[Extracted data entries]

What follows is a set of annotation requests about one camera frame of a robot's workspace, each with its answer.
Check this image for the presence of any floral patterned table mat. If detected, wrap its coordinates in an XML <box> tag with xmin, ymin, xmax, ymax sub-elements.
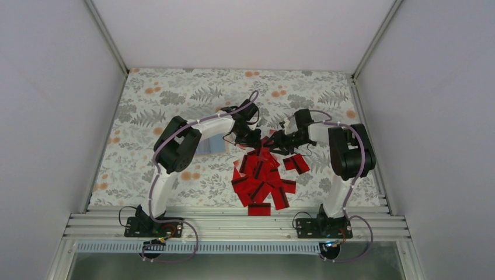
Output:
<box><xmin>90</xmin><ymin>69</ymin><xmax>378</xmax><ymax>212</ymax></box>

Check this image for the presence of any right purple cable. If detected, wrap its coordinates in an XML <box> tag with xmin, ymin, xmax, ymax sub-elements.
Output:
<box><xmin>288</xmin><ymin>110</ymin><xmax>374</xmax><ymax>264</ymax></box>

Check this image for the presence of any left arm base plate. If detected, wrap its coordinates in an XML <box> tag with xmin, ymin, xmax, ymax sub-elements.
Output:
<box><xmin>124</xmin><ymin>217</ymin><xmax>184</xmax><ymax>238</ymax></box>

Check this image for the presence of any red card centre pile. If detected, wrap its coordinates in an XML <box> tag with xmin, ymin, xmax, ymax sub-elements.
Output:
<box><xmin>239</xmin><ymin>148</ymin><xmax>281</xmax><ymax>193</ymax></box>

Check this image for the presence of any aluminium rail frame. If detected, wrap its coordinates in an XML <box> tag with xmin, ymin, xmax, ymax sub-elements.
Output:
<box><xmin>63</xmin><ymin>206</ymin><xmax>411</xmax><ymax>242</ymax></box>

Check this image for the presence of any red card on rail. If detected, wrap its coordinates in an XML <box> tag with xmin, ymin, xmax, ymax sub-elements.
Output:
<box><xmin>247</xmin><ymin>203</ymin><xmax>271</xmax><ymax>216</ymax></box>

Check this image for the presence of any red card pile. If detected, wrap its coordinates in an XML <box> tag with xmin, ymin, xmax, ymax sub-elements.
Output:
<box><xmin>239</xmin><ymin>148</ymin><xmax>281</xmax><ymax>193</ymax></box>
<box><xmin>231</xmin><ymin>176</ymin><xmax>257</xmax><ymax>207</ymax></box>
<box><xmin>283</xmin><ymin>154</ymin><xmax>310</xmax><ymax>174</ymax></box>

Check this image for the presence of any red card right pile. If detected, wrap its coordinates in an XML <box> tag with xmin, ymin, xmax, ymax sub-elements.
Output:
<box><xmin>283</xmin><ymin>154</ymin><xmax>310</xmax><ymax>174</ymax></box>

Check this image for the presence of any red card lower right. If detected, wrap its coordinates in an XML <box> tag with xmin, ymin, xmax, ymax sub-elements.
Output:
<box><xmin>270</xmin><ymin>179</ymin><xmax>297</xmax><ymax>210</ymax></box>

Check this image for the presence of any beige card holder wallet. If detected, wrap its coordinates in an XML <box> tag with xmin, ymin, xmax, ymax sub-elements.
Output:
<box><xmin>195</xmin><ymin>134</ymin><xmax>229</xmax><ymax>156</ymax></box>

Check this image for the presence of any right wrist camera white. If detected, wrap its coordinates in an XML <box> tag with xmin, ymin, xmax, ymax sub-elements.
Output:
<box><xmin>280</xmin><ymin>119</ymin><xmax>298</xmax><ymax>135</ymax></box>

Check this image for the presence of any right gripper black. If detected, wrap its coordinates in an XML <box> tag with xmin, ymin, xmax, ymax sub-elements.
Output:
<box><xmin>263</xmin><ymin>129</ymin><xmax>309</xmax><ymax>156</ymax></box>

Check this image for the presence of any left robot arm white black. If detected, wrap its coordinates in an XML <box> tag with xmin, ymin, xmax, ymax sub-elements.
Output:
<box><xmin>127</xmin><ymin>99</ymin><xmax>261</xmax><ymax>236</ymax></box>

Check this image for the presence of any red card left pile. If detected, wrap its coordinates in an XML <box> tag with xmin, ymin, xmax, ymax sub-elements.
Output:
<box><xmin>231</xmin><ymin>176</ymin><xmax>257</xmax><ymax>207</ymax></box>

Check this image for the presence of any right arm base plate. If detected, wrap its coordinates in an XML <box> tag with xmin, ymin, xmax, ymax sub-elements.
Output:
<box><xmin>295</xmin><ymin>217</ymin><xmax>353</xmax><ymax>239</ymax></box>

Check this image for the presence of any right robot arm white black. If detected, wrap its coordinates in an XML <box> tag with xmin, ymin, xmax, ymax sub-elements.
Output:
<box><xmin>263</xmin><ymin>108</ymin><xmax>377</xmax><ymax>237</ymax></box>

== ABOUT THIS EXERCISE ==
A copy of each line above that holds the word "plate" is the expected answer.

== RESPONSE ==
Check this image for the presence of any left arm base plate. If detected, wrap its coordinates in an XML <box> tag with xmin, ymin, xmax, ymax sub-elements.
Check this image for the presence of any right arm base plate. If detected, wrap its coordinates in an XML <box> tag with xmin, ymin, xmax, ymax sub-elements.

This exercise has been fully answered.